A more dovish BOE plays into the hands of market expectations

It's easy to get caught up in the moment so I've spent a long time thinking hard about whether I've seen anything that would materially change my thoughts on rate hikes and my trades

They've certainly been more dovish than I imagined they would be but the question is do they really believe it themselves or are they pandering to the market to get what they want?

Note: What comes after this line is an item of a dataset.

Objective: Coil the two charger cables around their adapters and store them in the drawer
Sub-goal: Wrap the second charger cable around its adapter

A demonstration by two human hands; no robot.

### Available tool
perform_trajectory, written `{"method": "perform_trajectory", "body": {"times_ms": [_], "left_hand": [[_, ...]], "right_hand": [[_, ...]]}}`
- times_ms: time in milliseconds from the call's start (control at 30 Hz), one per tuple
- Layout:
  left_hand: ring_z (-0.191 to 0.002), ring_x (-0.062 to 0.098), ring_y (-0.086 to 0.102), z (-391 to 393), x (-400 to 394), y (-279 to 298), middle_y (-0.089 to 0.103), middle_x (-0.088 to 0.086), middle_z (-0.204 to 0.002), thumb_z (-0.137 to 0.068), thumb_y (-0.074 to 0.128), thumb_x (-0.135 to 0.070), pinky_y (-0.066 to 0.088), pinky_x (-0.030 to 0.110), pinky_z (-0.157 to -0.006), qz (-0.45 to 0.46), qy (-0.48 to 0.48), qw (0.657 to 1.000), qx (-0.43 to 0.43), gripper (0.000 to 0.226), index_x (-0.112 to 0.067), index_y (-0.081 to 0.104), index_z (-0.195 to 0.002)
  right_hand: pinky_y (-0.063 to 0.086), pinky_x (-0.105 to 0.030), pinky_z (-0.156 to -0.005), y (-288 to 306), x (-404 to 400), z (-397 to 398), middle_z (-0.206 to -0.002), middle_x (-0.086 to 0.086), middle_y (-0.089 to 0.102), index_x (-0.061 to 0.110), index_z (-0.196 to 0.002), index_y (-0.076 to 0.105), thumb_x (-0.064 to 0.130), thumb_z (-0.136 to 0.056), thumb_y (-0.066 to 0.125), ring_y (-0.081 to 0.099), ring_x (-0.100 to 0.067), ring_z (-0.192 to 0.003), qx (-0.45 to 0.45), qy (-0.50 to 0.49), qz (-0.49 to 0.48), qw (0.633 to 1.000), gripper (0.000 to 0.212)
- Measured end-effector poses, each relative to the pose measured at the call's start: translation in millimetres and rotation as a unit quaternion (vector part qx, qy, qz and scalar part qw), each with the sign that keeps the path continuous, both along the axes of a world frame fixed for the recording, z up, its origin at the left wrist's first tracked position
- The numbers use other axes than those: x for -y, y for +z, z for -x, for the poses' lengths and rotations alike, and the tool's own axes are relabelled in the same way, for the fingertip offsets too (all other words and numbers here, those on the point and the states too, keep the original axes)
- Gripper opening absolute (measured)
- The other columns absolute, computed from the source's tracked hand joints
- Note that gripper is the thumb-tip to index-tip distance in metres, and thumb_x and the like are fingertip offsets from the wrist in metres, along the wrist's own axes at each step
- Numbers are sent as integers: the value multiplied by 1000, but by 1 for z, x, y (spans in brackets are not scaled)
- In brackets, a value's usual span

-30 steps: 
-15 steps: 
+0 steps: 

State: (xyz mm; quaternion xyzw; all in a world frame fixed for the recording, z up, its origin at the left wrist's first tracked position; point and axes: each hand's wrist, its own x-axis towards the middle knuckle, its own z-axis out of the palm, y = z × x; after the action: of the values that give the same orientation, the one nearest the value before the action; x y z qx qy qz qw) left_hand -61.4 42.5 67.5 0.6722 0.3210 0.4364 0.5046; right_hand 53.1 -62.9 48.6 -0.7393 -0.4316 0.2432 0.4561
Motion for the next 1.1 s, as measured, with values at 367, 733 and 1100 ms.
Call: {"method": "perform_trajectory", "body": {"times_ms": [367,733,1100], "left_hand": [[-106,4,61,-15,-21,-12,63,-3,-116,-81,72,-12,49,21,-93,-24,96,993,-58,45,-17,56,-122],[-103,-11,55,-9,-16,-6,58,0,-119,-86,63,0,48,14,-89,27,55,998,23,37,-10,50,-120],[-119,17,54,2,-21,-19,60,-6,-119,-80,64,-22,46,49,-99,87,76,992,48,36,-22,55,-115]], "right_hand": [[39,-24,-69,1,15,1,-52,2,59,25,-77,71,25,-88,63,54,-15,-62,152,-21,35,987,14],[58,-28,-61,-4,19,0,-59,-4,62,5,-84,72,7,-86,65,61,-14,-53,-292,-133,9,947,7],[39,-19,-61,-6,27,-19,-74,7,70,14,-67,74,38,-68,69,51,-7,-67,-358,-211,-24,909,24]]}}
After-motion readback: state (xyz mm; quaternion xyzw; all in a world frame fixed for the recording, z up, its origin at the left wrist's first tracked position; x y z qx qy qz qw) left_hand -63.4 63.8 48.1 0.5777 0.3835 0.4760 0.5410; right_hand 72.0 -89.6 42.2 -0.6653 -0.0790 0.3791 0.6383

Being dovish doesn't change the current fundamentals, which I briefly highlighted before the main announcement. The UK is neither better nor worse than it was over 3 hours ago, so on that front I need not change my trade outlook

What being dovish does get them is a lower pound and more ammo by way of factors that support inflation (thus the comment about still waiting for the stronger pound levels to dissipate). Add in the possibility of a Fed hike in Dec, meaning further pound weakness against the dollar, and then the dovishness countering the effects of a stronger pound vs the euro, in the face of further ECB action. They might well be playing the currency markets right now by aiding moves and front running other CB action

The big swinger is perhaps on inflation. While the BOE is always looking for inflation to return to target they've played the transitory card often, making the current low inflation less of an issue. Now they've raised their levels of caution and wanting to see it closer to target and that's potentially a big shift in sentiment. If they are waiting for inflation to come back before hiking we might all be older, greyer or balder by the time that happens

They're still playing two sides of the fence, domestic vs international, and that gives them the ability to lean one way or another to suit themselves at every MPC meeting. See good news in the economy and inflation they can balance that out with global risks. See weak global factors and they big up domestic strength. It keeps them middle of the road

On balance I think that they've danced to the market's tune for hikes further out in 2016/2017, while nothing has really changed fundamentally. For my pound longs that means there's potentially a wider timeframe for when we see rate hikes and means a lot of water can pass under the bridge

How do we trade this change?

If the landscape to a trading strategy looks like changing you have to look to adjust with it. That can be hard as you don't want to change your mind too quickly in the heat of the moment. The one way you can remove all the noise for a while is to focus on the charts and the levels and let that be your guide. If this really is a dovish shift by the BOE then my 1.50 break level GBPUSD will come into play on my sub - 1.50 longs. The 0.7500 will come into focus for my EURGBP shorts.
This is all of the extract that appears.